Singapore Regulator Removes BSI Bank's Merchant Banking Licence For "Gross Misconduct", AML Breaches

Tom Burroughes Group Editor 24 May 2016


The Monetary Authority of Singapore has stripped a firm of a merchant banking licence for the first time since 1984.

Singapore’s financial regulator is stripping BSI Bank of its merchant banking status because of anti-money laundering lapses, poor management oversight and “gross misconduct” by some of its staff.

“BSI Bank is the worst case of control lapses and gross misconduct that we have seen in the Singapore financial sector. It is a stark reminder to all financial institutions to take their anti-money laundering responsibilities seriously,” Ravi Menon, managing director, Monetary Authority of Singapore, said in a statement today.

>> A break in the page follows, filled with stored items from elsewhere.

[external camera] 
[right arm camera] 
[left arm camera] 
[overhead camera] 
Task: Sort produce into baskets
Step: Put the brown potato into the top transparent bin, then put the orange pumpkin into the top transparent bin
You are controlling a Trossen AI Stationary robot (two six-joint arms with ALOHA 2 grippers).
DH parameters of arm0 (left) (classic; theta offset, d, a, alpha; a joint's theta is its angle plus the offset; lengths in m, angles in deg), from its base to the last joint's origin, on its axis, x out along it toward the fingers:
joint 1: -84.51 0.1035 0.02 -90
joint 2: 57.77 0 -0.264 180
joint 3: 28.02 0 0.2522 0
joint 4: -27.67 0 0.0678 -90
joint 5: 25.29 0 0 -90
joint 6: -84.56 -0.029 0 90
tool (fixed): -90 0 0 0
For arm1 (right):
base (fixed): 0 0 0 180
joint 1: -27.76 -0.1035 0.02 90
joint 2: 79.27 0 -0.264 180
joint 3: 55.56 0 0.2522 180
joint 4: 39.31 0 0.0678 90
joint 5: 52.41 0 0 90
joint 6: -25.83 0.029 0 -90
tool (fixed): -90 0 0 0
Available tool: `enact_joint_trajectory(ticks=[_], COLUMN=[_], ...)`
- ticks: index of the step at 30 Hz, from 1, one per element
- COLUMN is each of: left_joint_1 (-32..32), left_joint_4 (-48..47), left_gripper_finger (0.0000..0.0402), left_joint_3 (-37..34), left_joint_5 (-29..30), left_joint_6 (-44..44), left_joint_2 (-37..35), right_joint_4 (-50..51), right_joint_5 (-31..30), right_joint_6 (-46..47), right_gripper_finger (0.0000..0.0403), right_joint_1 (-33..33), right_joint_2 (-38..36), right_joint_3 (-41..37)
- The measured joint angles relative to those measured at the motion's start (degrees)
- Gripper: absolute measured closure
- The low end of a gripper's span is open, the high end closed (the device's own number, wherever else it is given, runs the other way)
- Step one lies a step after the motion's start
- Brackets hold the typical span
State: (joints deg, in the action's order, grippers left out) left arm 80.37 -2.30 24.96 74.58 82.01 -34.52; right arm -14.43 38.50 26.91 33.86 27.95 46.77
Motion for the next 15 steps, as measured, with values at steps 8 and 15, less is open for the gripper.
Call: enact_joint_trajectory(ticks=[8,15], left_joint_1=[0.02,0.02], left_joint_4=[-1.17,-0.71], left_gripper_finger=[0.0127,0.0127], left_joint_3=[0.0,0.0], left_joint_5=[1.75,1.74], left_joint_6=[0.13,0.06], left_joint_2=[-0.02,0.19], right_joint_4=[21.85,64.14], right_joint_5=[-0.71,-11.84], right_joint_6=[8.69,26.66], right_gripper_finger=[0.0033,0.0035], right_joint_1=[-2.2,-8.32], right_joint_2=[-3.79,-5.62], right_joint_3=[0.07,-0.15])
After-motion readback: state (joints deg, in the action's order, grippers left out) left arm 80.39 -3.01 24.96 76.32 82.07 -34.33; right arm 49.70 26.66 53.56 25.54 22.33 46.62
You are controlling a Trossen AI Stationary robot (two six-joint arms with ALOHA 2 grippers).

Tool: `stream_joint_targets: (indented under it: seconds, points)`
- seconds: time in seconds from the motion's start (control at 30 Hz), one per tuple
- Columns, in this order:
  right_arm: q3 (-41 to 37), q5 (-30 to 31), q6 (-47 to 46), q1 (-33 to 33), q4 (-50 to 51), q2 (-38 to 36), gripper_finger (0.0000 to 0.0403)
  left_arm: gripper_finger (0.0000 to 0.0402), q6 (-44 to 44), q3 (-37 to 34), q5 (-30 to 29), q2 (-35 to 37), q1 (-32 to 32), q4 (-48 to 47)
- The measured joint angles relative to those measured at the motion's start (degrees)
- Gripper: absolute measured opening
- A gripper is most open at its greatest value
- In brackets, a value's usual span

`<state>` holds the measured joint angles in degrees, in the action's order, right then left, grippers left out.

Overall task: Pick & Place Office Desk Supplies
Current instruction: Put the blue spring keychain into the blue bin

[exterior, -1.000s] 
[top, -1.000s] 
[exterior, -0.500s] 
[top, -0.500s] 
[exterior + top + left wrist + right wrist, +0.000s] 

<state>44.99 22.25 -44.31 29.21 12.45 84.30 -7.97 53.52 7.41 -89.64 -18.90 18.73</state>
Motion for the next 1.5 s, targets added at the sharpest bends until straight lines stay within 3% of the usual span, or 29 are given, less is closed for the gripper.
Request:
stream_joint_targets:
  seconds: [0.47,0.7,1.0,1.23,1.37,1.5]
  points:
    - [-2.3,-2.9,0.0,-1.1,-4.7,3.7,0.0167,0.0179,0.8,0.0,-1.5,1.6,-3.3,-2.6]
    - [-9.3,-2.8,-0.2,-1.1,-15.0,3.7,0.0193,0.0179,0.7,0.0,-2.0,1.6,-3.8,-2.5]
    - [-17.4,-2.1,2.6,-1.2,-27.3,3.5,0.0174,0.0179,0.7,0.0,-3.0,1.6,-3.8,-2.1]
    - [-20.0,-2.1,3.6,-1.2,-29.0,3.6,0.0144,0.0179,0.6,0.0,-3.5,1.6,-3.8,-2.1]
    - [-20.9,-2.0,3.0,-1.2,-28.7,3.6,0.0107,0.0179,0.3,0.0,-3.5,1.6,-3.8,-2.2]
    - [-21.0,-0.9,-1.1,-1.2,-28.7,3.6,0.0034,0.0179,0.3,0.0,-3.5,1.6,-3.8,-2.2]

This is the first time MAS has withdrawn its approval for a merchant bank since 1984, when Jardine Fleming (Singapore) was shut down for serious lapses in its advisory work.

BSI, Swiss-based parent of BSI Bank, in a separate statement, said that Stefano Coduri, BSI's group chief executive, has decided to immediately step down and that Roberto Isolani has been appointed group CEO. BSI is in the process of being acquired by EFG International, another Swiss bank.

While the MAS statement made no reference to the Malaysian state-run fund, 1MDB, which has been at the centre of a major political and financial scandal concerning bribery and corruption claims, BSI, in its own statement today, referred to "the investigations into 1MDB, arising from activities occurring between 2011 and April 2015". BSI said it has "co-operated fully with both FINMA and MAS".

"BSI remains well capitalised with excellent liquidity and solvency ratios. In addition, the bank highlights that it has been continuously improving its risks and compliance culture by implementing a number of actions and remedial measures. The bank has undertaken significant steps to strengthen management, including the introduction of a new chief risk officer and the appointment of a new group legal counsel both at group executive board level to enhance the overall risk and compliance framework," it said.

"BSI acknowledges that these events are important steps with regard to the regulators to resolve legacy issues and removing uncertainty for clients and staff in relation to 1MDB."

The action highlights how Singapore, one of the world’s leading financial centres and bases for wealth management, is mindful of its reputation at a time when there is heightened global focus on money laundering and illicit money flows. The MAS statement did not state the magnitude of the financial flows involved in the BSI Bank case.

Besides removing its merchant banking approvals, MAS has referred to the public prosecutor the names of six members of BSI Bank’s senior management and staff to evaluate whether they have committed criminal offences.

The action is arguably the most severe that Singapore has taken against a bank over such matters in recent years.

BSI Bank has been operating as a merchant bank in Singapore since November 2005.